パンにあり合わせのものをはさんで食べるのは、かつては、貧しい人達の定番だったのですが、あるきっかけで、これが上流階級のスナックにもなったというお話。17世紀の中ごろイギリスに、ジョン・モンタギュー・サドウイッチという、カード賭博狂の伯爵様がいて、賭け事に熱中のあまり、食事の時間を惜しみ、パンにローストビーフなどをはさんだ物をつくらせた。それで、この簡単なスナックがサンドイッチの名で上流階級にもひろがっていったのです。

その後数々のバリエーションが生まれる。1910年にパリのオペラ座の近くのカフェで、夜遊びの人の夜食に考え出されたいわれるのが、クロック・ムッシュー(Croque-monsiur)とうホットサンドです。

クロックとはカリカリっと噛む音のことだから、わたしゃカリカリおじさんっていってます。
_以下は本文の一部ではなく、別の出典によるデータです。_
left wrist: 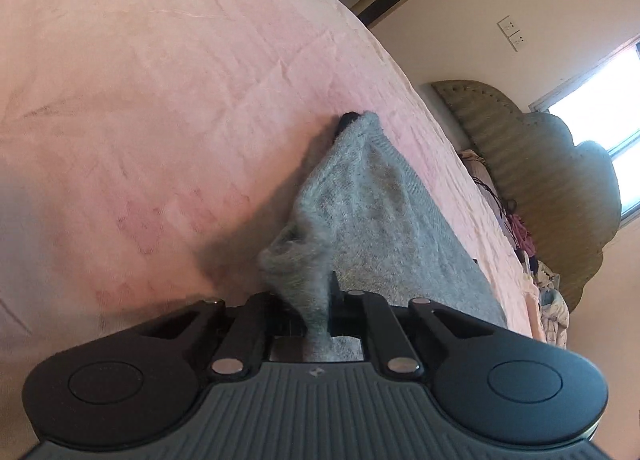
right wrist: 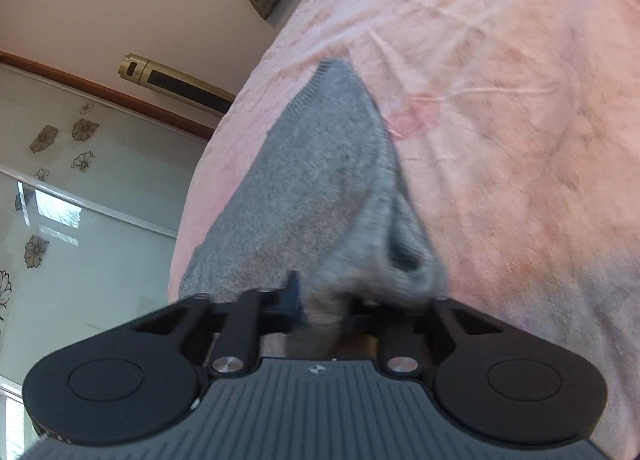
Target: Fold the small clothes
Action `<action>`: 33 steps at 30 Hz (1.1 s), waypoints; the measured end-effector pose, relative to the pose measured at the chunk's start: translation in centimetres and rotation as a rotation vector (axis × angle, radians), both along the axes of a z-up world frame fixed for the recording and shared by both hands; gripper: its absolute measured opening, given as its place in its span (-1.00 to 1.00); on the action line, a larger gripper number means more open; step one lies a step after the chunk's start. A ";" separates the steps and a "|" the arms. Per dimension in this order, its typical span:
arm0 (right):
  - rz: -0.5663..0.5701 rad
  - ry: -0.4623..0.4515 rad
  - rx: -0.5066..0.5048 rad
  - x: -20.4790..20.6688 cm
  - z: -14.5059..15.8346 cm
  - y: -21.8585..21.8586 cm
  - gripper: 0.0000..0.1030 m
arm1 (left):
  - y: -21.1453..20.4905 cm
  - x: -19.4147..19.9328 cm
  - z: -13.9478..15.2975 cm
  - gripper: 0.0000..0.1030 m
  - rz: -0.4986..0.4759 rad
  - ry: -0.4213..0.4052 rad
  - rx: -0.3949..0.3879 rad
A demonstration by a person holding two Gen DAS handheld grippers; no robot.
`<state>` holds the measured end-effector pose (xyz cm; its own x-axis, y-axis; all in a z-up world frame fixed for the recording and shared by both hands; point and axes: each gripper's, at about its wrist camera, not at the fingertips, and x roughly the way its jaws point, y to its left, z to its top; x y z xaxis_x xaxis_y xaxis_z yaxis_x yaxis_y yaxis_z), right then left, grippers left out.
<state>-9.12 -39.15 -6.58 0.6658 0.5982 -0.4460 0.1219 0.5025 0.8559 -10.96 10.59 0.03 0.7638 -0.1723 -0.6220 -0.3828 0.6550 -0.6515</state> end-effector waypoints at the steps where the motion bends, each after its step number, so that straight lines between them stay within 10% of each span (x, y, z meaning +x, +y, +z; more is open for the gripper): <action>1: -0.003 -0.003 0.023 -0.1 -0.3 -0.2 -0.76 | 0.0 -0.1 0.2 -0.89 -0.005 -0.001 0.025; 7: 0.056 -0.050 0.023 -2.0 2.0 -0.3 -0.76 | 1.9 -2.1 4.0 -0.92 -0.077 -0.104 0.096; 13: 0.081 0.029 0.028 -3.6 0.1 0.0 -0.74 | 1.5 -2.1 1.0 -0.85 -0.056 0.007 0.109; 15: 0.062 0.011 0.039 -3.6 1.1 -0.5 -0.37 | 1.2 -2.0 1.1 -0.56 -0.027 -0.014 0.077; 17: 0.011 -0.067 -0.025 -3.7 3.2 -1.1 0.50 | 1.0 -1.8 1.0 0.30 -0.016 -0.066 0.008; 19: -0.033 -0.137 -0.152 -3.1 5.8 -1.5 0.73 | -0.1 -1.3 1.6 0.44 -0.006 -0.070 0.043; 21: -0.058 -0.195 -0.243 -2.2 7.9 -1.7 0.71 | -1.7 -0.2 2.0 0.23 -0.010 -0.035 0.156; 22: -0.056 -0.213 -0.265 -1.7 8.7 -1.5 0.71 | -2.3 0.4 2.1 -0.56 -0.014 -0.007 0.205; 23: -0.038 -0.231 -0.277 -0.9 9.5 -1.2 0.71 | -2.8 1.0 2.1 -0.90 -0.021 0.021 0.239; 27: 0.145 -0.297 -0.276 3.0 11.5 2.2 0.79 | -6.8 2.4 4.2 -0.91 -0.070 -0.010 0.457; 33: 0.528 -0.199 -0.040 12.1 10.4 10.1 0.83 | -17.7 0.3 6.1 -0.91 -0.451 -0.268 0.791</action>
<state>2.99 -29.07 3.85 0.3546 0.8581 -0.3714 -0.3168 0.4840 0.8157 -10.71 -7.13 6.14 0.8624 -0.0893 -0.4983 0.1116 0.9936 0.0149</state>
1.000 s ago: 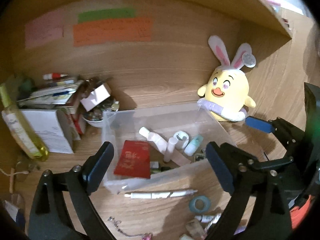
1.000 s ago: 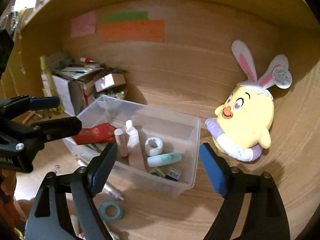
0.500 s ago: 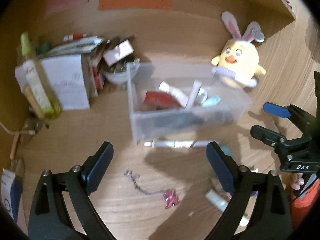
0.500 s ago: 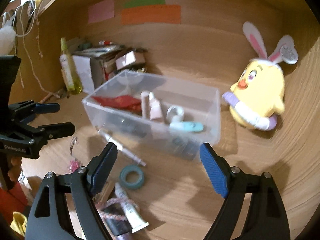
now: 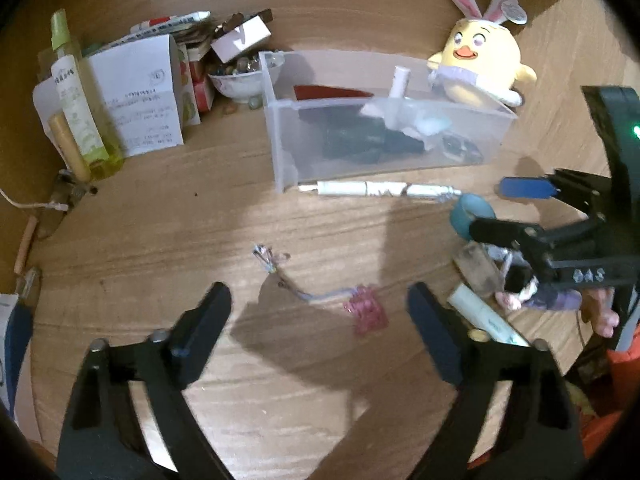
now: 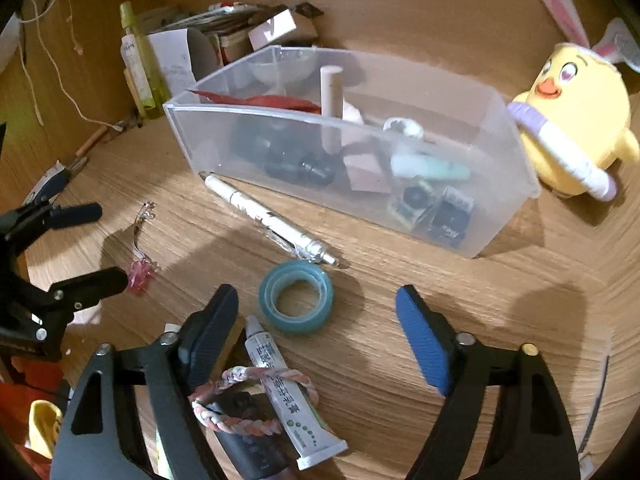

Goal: Organize objects
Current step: 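Grasp the pink keychain charm with the left gripper while the right grasps the teal tape roll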

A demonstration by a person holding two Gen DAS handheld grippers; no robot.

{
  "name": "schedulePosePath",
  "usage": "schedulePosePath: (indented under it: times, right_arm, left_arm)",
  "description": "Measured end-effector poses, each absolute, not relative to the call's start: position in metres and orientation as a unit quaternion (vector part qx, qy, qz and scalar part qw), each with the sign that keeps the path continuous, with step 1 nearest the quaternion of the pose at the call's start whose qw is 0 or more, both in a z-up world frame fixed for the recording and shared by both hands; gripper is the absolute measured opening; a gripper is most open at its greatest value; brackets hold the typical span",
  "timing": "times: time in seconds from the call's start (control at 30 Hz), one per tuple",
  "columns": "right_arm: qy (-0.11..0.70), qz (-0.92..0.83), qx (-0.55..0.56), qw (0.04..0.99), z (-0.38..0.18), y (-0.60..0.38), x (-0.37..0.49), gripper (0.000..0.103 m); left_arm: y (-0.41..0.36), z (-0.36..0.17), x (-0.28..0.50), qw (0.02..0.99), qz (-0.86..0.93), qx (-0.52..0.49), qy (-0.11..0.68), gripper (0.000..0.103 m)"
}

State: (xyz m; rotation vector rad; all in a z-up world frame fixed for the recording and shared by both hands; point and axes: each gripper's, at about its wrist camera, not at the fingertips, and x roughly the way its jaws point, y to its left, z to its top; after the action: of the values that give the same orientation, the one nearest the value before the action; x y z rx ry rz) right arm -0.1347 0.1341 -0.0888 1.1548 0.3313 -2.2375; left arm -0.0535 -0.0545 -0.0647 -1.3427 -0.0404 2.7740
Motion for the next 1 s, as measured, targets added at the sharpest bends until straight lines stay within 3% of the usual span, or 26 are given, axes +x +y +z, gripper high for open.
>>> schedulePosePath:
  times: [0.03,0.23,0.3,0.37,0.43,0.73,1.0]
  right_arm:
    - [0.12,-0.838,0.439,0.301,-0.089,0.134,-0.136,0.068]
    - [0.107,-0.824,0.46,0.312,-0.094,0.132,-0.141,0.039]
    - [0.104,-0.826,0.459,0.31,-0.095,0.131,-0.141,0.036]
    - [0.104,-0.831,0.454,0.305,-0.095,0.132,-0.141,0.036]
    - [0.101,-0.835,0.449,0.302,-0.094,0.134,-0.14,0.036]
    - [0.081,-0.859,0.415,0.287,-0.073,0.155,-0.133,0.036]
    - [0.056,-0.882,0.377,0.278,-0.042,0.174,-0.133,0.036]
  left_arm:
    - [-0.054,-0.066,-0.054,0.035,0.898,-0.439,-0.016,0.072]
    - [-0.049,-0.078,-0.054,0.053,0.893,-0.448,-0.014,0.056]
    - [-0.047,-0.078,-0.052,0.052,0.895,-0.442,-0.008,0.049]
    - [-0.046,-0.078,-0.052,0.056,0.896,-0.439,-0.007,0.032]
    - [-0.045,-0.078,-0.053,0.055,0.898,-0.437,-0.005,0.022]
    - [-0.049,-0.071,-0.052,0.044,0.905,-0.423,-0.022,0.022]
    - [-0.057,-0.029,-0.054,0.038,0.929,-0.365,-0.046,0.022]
これは、パンにグリュイエールチーズとハムをはさみ、フライパンで焼きますが、焼く時は澄ましバターを使うのが正統です。

1927年にフランスの美食のプリンスに選ばれた、作家のキュルノンスキーが好んクロック・ムッシュを紹介しましょう。

ロックフォールに無塩バターを3割りくらい混ぜて練り、パンに厚めに塗って、ハムをのてパンではさみ溶かしバターのフライパンで両面こんがり焼く。ちょっと贅沢なカリカリおじさんです。

鉄火巻

今日はこれでおしまい。え?鉄火巻はどうなったかって。ごめん、ちょっと話し込み過ぎで忘れてました。明治のはじめ頃、ある寿司屋に賭博場からマグロのノリ巻きの注文が相次いだ。賭場は鉄火場だから鉄火巻とした。花札賭博では飯が指につかないノリ巻きでなくてはいけないのです。どちらも賭博場で生まれたスナックなのです。